Наконец дверь в практику открылась, они вышли. Свет Амадеу не зажигал, переднюю освещал только слабый луч из практики. Они шли медленно, почти как в замедленной съемке. Расстояние между ними было неестественно велико. В конце концов они оказались у двери.
«Стало быть?» — спросил Амадеу.
«Да», — сказал Хорхе.
А потом… да, потом они упали друг в друга, не знаю, как лучше выразиться. Должно быть, они хотели обняться в последний раз, но, уже начав сближение, поняли, что оно невозможно, а остановиться не смогли. Они наткнулись друг на друга, растопыривая руки, как слепые, столкнулись лбами, боднули головами друг друга в плечо, потом выпрямились, отпрянули и не знали, что делать с руками. Пара секунд полного замешательства, а затем Хорхе рванул на себя дверь и выскочил, как ошпаренный. Дверь с громким стуком захлопнулась. Амадеу отвернулся к стене, уперся в нее лбом и заплакал. Это были утробные, урчащие звуки, почти звериные. Все его тело содрогалось. Помнится, я тогда подумала: «Как глубоко Хорхе засел в нем, как надолго! На всю жизнь. И никуда не денется, даже после этого прощания». Это была их последняя встреча.

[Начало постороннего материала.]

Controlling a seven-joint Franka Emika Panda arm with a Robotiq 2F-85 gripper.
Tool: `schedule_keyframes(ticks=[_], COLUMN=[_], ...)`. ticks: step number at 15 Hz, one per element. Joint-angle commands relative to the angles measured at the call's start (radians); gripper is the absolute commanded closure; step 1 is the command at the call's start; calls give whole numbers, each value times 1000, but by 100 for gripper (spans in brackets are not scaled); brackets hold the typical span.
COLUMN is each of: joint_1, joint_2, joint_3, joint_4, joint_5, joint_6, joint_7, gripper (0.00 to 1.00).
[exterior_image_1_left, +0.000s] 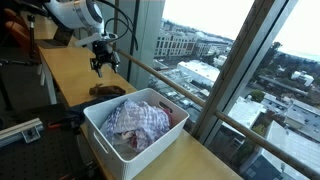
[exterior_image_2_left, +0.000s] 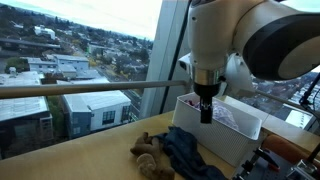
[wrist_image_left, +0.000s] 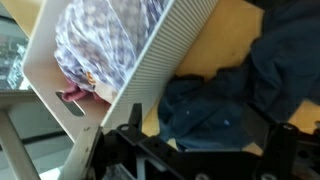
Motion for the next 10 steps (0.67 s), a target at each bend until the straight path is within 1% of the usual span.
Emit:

Бессонница мучила Праду еще сильнее, чем прежде. Он жаловался на головокружение. Приходилось делать перерывы между приемом больных. Адриану он то и дело просил сыграть Гольдберг-вариации Баха. Дважды ездил к лицею и возвращался с заплаканным лицом. На погребении Адриана узнала от Мелоди, что та несколько раз видела, как он выходил из церкви.
Лишь в редкие дни он брался за перо. В эти дни он ничего не ел. В вечер перед смертью снова жаловался на головные боли. Адриана сидела возле его постели, пока лекарство не подействовало. Она вышла, когда показалось, что у него слипаются глаза. Но в пять утра, когда она поднялась к нему, постель была пуста. Он уже был на своей любимой Руа-Аугуста, где и рухнул замертво. В шесть часов двадцать три минуты Адриану поставили в известность. Вернувшись домой, она перевела стрелки часов назад и остановила маятник.